Records from a data source:
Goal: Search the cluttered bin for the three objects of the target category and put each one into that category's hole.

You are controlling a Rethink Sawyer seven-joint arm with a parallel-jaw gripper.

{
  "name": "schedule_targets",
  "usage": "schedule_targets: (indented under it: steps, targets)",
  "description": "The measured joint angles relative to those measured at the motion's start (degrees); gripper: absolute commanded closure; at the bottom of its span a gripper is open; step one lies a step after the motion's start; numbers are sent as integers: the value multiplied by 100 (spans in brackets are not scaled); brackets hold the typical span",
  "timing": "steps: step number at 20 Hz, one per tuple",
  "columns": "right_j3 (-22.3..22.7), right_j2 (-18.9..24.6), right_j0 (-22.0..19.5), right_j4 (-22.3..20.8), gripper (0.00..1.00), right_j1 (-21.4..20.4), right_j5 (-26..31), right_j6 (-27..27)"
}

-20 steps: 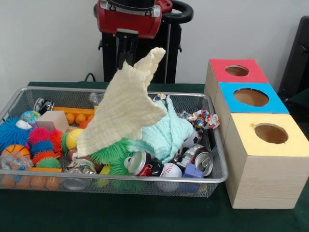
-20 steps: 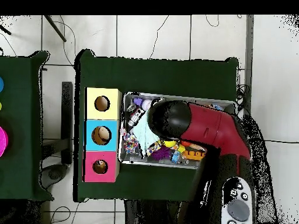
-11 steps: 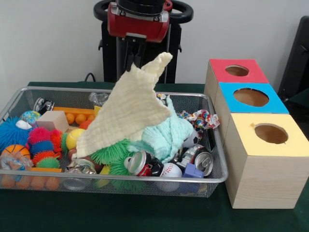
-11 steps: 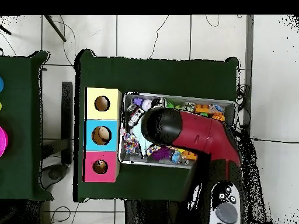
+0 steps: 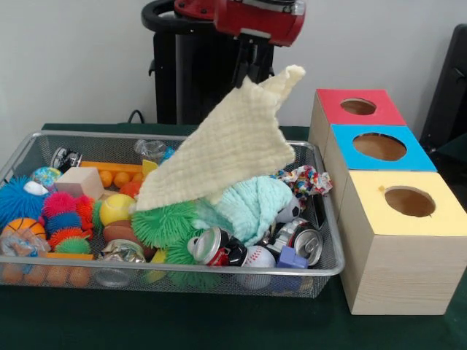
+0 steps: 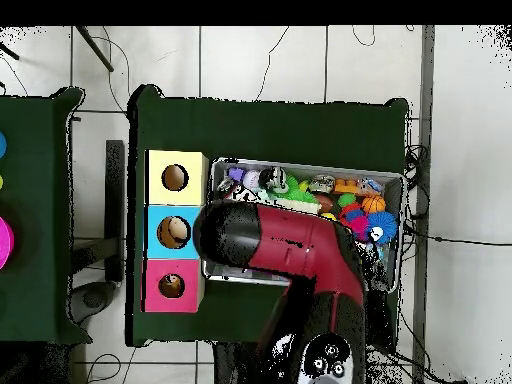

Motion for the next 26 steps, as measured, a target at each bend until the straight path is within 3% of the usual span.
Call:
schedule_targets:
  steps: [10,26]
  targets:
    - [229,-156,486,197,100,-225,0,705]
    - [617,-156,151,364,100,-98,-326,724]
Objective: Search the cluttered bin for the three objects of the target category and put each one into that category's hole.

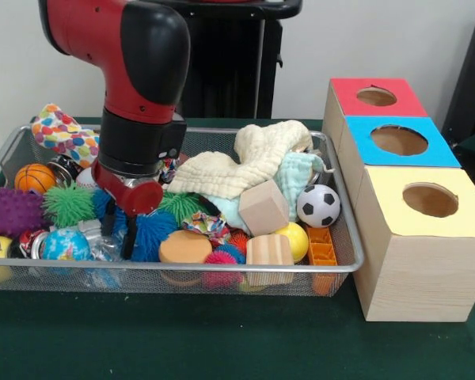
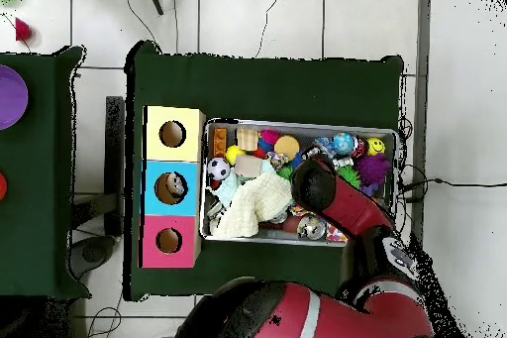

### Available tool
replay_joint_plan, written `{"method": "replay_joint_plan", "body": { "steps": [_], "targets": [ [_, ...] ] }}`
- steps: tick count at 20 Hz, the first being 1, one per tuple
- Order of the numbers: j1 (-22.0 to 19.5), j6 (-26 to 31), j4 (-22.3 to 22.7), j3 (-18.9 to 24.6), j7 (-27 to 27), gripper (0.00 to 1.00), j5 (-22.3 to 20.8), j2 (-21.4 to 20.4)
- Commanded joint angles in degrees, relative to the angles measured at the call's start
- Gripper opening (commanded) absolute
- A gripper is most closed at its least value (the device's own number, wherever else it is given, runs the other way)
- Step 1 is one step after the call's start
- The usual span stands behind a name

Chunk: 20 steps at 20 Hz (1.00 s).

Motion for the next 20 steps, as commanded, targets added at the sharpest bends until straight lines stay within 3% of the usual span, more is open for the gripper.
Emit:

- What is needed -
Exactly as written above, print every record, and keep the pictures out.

- Written answer -
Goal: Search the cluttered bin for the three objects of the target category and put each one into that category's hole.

You are controlling a Rethink Sawyer seven-joint arm with a parallel-jaw gripper.

{
  "name": "schedule_targets",
  "usage": "schedule_targets: (indented under it: steps, targets)",
  "description": "The measured joint angles relative to those measured at the motion's start (degrees); gripper: absolute commanded closure; at the bottom of its span a gripper is open; step one lies a step after the motion's start; numbers are sent as integers: the value multiplied by 100 (spans in brackets are not scaled); brackets hold the typical span",
  "timing": "steps: step number at 20 Hz, one per tuple",
  "columns": "right_j3 (-22.3..22.7), right_j2 (-18.9..24.6), right_j0 (-22.0..19.5), right_j4 (-22.3..20.8), gripper (0.00..1.00), right_j1 (-21.4..20.4), right_j5 (-26..31), right_j6 (-27..27)"
}

-20 steps: 
-20 steps: 
-11 steps: 
-11 steps: 
+0 steps: 
+0 steps: 

Motion for the next 26 steps, as measured, a target at each bend until the straight path is within 3% of the usual span.
Call:
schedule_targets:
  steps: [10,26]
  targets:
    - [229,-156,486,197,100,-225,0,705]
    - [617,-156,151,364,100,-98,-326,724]
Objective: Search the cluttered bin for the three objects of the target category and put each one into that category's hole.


### Available tool
replay_joint_plan, written `{"method": "replay_joint_plan", "body": { "steps": [_], "targets": [ [_, ...] ] }}`
- steps: tick count at 20 Hz, the first being 1, one per tuple
- Order of the numbers: j1 (-22.0 to 19.5), j6 (-26 to 31), j4 (-22.3 to 22.7), j3 (-18.9 to 24.6), j7 (-27 to 27), gripper (0.00 to 1.00), j5 (-22.3 to 20.8), j2 (-21.4 to 20.4)
- Commanded joint angles in degrees, relative to the angles measured at the call's start
- Gripper opening (commanded) absolute
- A gripper is most closed at its least value (the device's own number, wherever else it is given, runs the other way)
- Step 1 is one step after the call's start
- The usual span stands behind a name

Chunk: 20 steps at 20 Hz (1.00 s).

Motion for the next 20 steps, as commanded, targets added at the sharpest bends until straight lines stay within 3% of the usual span, more is open for the gripper.
Emit:

No more output is required for the exercise.